Zielsetzung
Die Praxis der pflegerischen Versorgung ist seit jeher weiblich geprägt. Zukünftig wird aber auch die medizinische Versorgung überwiegend in der Hand von Ärztinnen liegen. Dennoch ist die letztendliche Entscheidungshoheit im deutschen Gesundheitswesen – in Politik, Forschung und Verwaltung – nach wie vor überwiegend männlich dominiert. Das wäre für die Qualität der Versorgung unproblematisch, wenn sich nicht – wie Wissenschaft und Forschung in den letzten Jahren eindeutig nachgewiesen haben – männliche und weibliche Gesundheit signifikant voneinander unterscheiden würden, und wenn nicht die Versorgungsrealität der Zukunft zwangsläufig auch auf sich wandelnde gesellschaftliche Anforderungen, beispielsweise zur Vereinbarkeit von Beruf und Privatleben, reagieren müsste. Eine Vereinbarkeit, die zunehmend auch von Männern beansprucht wird.
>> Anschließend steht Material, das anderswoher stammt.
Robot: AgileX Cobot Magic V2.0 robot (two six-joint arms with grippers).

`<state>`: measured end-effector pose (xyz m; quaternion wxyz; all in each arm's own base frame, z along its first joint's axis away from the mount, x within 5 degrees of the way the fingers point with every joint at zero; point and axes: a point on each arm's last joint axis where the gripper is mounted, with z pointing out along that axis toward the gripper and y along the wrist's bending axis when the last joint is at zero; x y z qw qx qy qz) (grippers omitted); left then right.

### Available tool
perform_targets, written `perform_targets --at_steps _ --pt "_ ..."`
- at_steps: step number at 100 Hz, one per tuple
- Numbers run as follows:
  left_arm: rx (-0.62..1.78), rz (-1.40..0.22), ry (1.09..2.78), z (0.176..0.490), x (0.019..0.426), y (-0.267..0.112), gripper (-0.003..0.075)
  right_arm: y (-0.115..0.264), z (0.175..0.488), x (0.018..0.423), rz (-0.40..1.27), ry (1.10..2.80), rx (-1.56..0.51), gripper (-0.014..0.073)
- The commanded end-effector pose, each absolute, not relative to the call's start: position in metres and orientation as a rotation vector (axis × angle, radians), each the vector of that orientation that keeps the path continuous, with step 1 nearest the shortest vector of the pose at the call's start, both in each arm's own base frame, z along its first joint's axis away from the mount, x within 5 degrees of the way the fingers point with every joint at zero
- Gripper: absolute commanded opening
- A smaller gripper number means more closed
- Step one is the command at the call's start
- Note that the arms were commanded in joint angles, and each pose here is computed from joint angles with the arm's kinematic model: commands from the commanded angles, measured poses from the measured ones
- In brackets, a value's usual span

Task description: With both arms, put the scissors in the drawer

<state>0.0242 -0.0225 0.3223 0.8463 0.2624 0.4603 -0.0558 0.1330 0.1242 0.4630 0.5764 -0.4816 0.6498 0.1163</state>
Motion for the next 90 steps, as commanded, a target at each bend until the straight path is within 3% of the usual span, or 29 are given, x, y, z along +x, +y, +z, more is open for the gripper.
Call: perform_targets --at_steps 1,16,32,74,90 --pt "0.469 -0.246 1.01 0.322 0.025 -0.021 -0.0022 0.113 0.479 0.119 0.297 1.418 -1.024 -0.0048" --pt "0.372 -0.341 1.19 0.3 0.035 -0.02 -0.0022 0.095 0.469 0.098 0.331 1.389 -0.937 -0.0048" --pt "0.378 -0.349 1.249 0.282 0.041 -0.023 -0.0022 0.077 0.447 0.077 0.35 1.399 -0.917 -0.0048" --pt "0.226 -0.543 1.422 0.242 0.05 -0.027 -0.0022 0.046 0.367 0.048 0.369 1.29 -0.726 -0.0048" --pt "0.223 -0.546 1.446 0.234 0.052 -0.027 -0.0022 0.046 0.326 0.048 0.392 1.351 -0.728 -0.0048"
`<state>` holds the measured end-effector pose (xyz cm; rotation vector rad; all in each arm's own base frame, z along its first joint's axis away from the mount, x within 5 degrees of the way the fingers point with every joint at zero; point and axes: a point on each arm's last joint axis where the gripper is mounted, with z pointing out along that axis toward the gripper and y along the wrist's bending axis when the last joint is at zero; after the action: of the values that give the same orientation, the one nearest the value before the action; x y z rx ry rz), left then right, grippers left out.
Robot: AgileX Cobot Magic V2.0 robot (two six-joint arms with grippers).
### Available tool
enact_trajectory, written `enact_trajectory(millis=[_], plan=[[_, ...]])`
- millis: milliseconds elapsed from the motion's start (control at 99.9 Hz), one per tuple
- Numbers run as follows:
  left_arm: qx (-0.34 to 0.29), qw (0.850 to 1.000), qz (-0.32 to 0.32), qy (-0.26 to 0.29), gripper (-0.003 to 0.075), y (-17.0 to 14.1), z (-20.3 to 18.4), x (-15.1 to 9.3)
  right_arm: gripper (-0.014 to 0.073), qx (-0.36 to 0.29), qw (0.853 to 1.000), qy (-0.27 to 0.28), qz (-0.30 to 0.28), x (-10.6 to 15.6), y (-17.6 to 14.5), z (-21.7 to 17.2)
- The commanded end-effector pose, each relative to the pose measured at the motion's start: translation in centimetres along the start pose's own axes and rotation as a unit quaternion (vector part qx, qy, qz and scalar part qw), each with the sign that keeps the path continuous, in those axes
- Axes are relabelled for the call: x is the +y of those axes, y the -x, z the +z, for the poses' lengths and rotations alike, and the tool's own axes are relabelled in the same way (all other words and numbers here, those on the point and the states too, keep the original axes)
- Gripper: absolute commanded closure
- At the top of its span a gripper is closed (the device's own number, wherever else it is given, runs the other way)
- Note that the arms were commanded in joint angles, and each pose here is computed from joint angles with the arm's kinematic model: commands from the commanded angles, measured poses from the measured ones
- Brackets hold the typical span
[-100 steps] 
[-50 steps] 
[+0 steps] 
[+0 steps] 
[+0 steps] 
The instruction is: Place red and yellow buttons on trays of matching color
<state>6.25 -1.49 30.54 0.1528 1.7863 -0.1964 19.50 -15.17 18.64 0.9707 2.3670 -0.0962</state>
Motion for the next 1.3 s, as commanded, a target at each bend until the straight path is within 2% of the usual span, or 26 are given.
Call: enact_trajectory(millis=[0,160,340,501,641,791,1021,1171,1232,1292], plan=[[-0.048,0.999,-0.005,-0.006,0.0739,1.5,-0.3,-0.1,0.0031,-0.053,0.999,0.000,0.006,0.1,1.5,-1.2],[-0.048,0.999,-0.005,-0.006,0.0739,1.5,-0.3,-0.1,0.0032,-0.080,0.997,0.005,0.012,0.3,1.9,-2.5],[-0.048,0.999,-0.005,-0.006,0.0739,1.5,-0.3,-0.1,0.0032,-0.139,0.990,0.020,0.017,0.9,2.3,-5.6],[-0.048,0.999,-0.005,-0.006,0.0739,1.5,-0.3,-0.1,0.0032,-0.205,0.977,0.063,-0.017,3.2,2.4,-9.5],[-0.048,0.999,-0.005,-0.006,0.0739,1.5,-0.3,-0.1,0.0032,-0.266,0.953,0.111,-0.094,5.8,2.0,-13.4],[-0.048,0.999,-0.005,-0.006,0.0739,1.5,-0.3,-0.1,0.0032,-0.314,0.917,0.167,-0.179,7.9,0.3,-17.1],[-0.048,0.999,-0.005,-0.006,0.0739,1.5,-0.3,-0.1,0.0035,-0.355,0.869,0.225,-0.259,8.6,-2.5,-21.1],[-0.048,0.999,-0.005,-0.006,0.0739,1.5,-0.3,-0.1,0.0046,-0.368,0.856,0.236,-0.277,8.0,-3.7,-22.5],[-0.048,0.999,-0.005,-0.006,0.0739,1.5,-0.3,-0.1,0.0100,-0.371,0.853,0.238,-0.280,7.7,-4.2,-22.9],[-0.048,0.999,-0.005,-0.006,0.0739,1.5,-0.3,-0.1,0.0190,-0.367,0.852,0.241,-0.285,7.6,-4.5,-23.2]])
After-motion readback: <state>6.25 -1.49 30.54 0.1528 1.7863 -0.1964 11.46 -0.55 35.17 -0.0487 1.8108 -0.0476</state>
Es gibt also zahllose wichtige Gründe, Gesundheit und Versorgung zukünftig männlich und weiblich zu denken.
Der Bundeskongress Gender-Gesundheit möchte hier eine Plattform für den interdisziplinären Austausch der Akteurinnen im Gesundheitswesen etablieren. Ziel ist es dabei ausdrücklich nicht, gegen ein bislang eher männlich ausgerichtetes Gesundheitssystem zu polemisieren, sondern Anspruch des Kongresses ist es vielmehr, die unterschiedlichen Zugänge und Versorgungsnotwendigkeiten beiderlei Geschlechter in den Fokus zu nehmen und damit eine möglichst zielgenaue Versorgungseffizienz der auf allen Ebenen knapper werdenden Ressourcen zu erreichen.
In diesem Zusammenhang sollen die Herausforderungen für Politik und Selbstverwaltung umrissen werden, um auf eine differenzierte Medizin zu reagieren. Gefragt werden muss dabei aber auch nach Versicherungs- und Finanzierungsmodellen für Krankenkassen, wenn Aspekte der weiblichen Physiologie in den medizinischen Versorgungsalltag Einzug finden sollen. Und ein wichtiger Aspekt wird nicht zuletzt der Entwicklung von Arzneimitteln und entsprechender Studien zukommen, da immer wieder von namhaften und unabhängigen Wissenschaftlern - so zuletzt im Arzneimittelreport 2012 der Barmer GEK – ein spezieller Index gefordert wird, der die Wirkung bestimmter Medikamente auf Frauen besser vorhersehbar macht.
Der Bundeskongress Gender-Gesundheit geht also davon aus, dass auf allen Ebenen des deutschen Gesundheitswesens Versorgungsverbesserungen und Effizienzreserven freizulegen sind, wenn es gelingt, geschlechterspezifische Denk-, Forschungs- und Umsetzungskonzepte im System zu etablieren. Er möchte systemverantwortlichen Frauen, aber auch den entsprechend sensibilisierten Männern ein Forum schaffen, um das deutsche Gesundheitssystem in diesem Sinne weiterzuentwickeln.